Zamek, jeden z najpoważniejszych i najpiekniejszych pomników przeszłości, zaszczycony był nawidzinami czterech monarchów, trzech z domu Wazów I Augusta II. Zbudowany w guście rokoko w duży czworogran, obwiedziony szerokim okopem, niegdyś napełnionym wodą. Cztery koronkowym filigranem otoczone baszty sterczą na jego rogach. Nad bramą wznosi się ozdobna wieża z zegarem; wewnątrz dziedziniec piętrowemi osnuty galeryami. Na ścianie prowadzącej do kaplicy znajdują się popiersia królów i sławnych mężów. Okazałe salony przyozdobione były arabeskami pomalowanemi, i głowami robionemi snycerską robotą z drzewa. Obrazy w złoconych ramach przedstawiają różne zdarzenia z czasów Zygmunta III i Władysława IV.
“Gdyby zamek ten znajdował się w Anglii lub Niemczech, odbywanoby do niego pielgrzymki, a opis z rycinami obeznałby świat cały z najskrytszym jego zakątem” mówi Stan. Okraszewski w Bibliotece warszawskiej z 1842 roku i słusznie, bo u nas zaledwie kto wie, prócz sąsiadów, że jest Krasicznyn na świecie.
Geografia Galicyi z 1786 r., powiedziawszy tylko, iż zamek większym jest od całego miasta, dodała jeszcze następująca wiadomość: “Tu wielkiego rodu, cnót i pobozności Ludwika z Mniszchów Potocka, kasztel. krak. hetmanowa w.k. dług śmiertelności wyplaciła 1785 r. i na cmentarzu przy kościele od siebie wymurowanym pochowana. Tyle piramid żywych, ile ubogich wyposażyła panien; tyle kolosów chwały, ile wyedukowała sierot; tyle mauzoleów nieśmiertelnych, ile ubogich opatrzonych po sobie ku wiekopomnej sławie zostawiła.”
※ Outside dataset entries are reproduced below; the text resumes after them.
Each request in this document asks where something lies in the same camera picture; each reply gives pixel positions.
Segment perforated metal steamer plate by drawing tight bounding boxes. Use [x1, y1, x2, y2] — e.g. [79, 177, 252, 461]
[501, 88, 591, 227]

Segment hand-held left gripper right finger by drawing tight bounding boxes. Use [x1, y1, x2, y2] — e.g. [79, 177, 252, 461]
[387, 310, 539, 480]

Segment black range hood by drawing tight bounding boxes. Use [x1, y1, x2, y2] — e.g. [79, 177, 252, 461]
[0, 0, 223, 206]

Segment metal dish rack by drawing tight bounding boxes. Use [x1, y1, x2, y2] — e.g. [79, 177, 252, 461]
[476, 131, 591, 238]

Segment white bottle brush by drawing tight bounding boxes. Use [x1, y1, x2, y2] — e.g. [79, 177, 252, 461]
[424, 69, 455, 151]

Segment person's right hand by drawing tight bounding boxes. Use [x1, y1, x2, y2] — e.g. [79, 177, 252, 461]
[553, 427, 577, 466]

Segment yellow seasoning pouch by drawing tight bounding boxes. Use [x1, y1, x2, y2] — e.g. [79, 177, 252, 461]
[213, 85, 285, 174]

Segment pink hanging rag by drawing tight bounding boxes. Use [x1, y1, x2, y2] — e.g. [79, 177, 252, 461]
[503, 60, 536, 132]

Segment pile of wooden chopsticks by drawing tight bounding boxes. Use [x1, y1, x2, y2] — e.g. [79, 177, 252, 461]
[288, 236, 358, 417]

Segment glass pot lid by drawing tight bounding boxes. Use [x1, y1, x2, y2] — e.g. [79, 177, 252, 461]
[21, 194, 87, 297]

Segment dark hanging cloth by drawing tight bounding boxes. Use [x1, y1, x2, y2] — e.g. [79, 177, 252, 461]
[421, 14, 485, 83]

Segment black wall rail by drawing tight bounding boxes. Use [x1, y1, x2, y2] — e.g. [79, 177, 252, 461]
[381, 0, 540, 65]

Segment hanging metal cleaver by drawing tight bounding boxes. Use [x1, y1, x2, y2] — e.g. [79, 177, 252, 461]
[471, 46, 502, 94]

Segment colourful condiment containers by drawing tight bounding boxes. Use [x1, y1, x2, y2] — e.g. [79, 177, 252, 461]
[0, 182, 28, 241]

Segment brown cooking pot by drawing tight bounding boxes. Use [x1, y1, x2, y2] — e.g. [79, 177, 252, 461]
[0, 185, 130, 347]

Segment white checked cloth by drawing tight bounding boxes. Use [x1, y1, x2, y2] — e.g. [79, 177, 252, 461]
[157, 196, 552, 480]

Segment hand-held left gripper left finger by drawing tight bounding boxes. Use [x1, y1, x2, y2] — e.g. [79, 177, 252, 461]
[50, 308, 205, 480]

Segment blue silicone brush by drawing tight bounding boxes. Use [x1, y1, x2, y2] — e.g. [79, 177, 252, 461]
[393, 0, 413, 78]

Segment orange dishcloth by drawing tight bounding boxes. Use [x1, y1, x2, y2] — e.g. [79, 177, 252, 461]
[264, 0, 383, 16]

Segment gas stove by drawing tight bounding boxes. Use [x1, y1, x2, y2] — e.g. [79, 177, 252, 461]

Ilustracja zamieszczona w cytowanym numerze „Tygodnika ilustrowanego”
Od roku 1834 Krasiczyn znajduje się w posiadaniu księcia Leona Sapiehy. W roku 1852 dnia 3 maja, z wigilią zapowiedzianego przybycia młodej w Krakowie zaślubionej pary, ks. Adama Sapiehy, syna księcia Leona, z księżniczką Sanguszkówną, zamek krasiczyński zgorzał. Spłonęły rzeźbione, wyzłacane, tureckimi głowami zawieszone sufity; rozsypały się marmurowe odrzwia i kominki, zgorzała baszta zwana królewską, wypaliły się na wapno marmurowe ściany baszty papiezkiej, z ozdobnemi portretami papieżów; runął gorejący dach wieży zegarowej i porwał ze sobą na dno sklepienia koła i dzwony; a wśród tego jeziora płomieni, ocalały tylko baszta Boska i szlachecka. W Boskiej znajduje się kaplica, zdobna w kamienne rzeźby; szlachecka w chwili pożaru była składem szacownych pamiątek, i te ocalały.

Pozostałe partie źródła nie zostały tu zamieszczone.